Blake Wheeler, the highly-sought winger from the University of Minnesota, has advised his agent to finalize terms of a contract with the Bruins, a two-year deal that won’t be made official until July 1, in keeping with NHL bylaws that govern the movement and signing of unrestricted free agents.
“More than 20 NHL teams were interested in Blake, and this was a very tough decision,’’ said Wellesley-based agent Matt Keator, who also represents Boston captain Zdeno Chara. “And ultimately it came down to a few things for Blake, but mostly that he was comfortable with where the Bruins were headed as an organization — how this year they brought along kids like David Krejci, Milan Lucic, and Mark Stuart. They’ve done a good job of developing kids, and he wants to continue along that line.’’
Boston general manager Peter Chiarelli, reached via email, wrote that he was pleased that Wheelers chose the Bruins. “Of course, ‘’ added Chiarelli, “we can’t sign him until July 1, but we look forward to getting him in the mix. Any time you can get a young player of Blake’s caliber with that blend of size and skill, you are very fortunate.’’

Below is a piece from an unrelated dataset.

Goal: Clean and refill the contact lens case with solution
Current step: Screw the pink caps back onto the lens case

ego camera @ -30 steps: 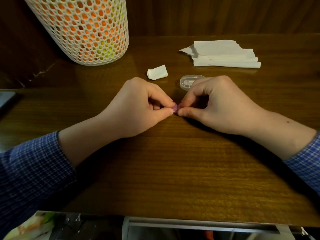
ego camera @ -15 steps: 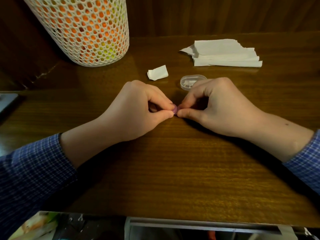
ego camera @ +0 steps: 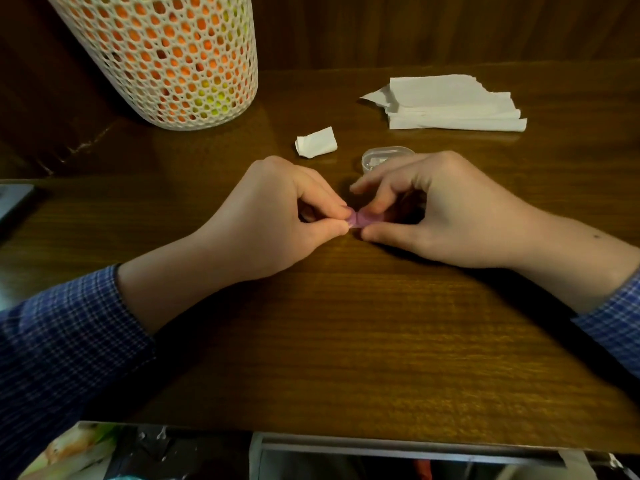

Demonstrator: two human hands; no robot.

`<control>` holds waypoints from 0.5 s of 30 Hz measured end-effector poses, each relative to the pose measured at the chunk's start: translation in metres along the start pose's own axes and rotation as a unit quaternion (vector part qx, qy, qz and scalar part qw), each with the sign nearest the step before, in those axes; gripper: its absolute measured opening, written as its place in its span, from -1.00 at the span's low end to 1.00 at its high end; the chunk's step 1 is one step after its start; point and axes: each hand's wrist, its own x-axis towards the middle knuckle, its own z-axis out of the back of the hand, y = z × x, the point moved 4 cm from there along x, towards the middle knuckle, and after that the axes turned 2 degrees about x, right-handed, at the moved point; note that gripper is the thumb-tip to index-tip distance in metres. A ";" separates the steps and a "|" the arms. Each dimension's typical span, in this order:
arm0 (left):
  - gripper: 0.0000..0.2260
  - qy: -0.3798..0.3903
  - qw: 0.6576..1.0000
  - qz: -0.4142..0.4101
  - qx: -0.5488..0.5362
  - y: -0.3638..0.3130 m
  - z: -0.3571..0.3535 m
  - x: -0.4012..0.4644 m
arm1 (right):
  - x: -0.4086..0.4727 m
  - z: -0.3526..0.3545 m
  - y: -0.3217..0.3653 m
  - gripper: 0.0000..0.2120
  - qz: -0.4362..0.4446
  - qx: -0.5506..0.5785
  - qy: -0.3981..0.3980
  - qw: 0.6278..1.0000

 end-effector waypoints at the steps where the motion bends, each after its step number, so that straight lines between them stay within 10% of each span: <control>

Wheeler, 21 years old and 6 feet 4 inches, 220 pounds, was drafted No. 5 overall by the Coyotes in 2004 and long has been considered a potential power forward in the NHL. Just over a month ago, in the wake of his junior season with the Golden Gophers, he announced that he would turn pro and intended to exercise the right to be a free agent if he could not come to contract terms with the Coyotes.
Only in rare instances do college players become free agents. But Wheeler, because he played a year of junior hockey before joining UMinn, was eligible to exercise his right to become UFA prior to July 1, because four years had lapsed since his draft day. Once officially a free agent as of June 8, he began to field bids from around the league, and just last week cut down to four teams — believed to be the Bruins, Canadiens, Rangers, and either the Devils or Wild.
Finally, early this afternoon, Wheeler finalized his choice.
“This is a great opportunity,’’ said Keator, adding that Wheeler won’t be available to comment until July 1. “But everyone, including Blake, has to keep in mind that this will take some time — he’ll have a lot of work to do to be able to play the man’s game. He’s going from originally playing center on an Olympic sized sheet in college to playing wing in the NHL. It will take time. This isn’t someone who is going to step in and play first line in the NHL. He may have to start in Providence (AHL). But he’s excited, not only to get the chance, but to get that chance with Boston.’’
Wheeler, by NHL rules, must sign a two-year deal at no more than a guaranteed $875,000 per season. Bonuses could bring him in excess of $2 million each season. It’s likely Wheeler will attend the club’s prospect camp in Wilmington, July 8-12.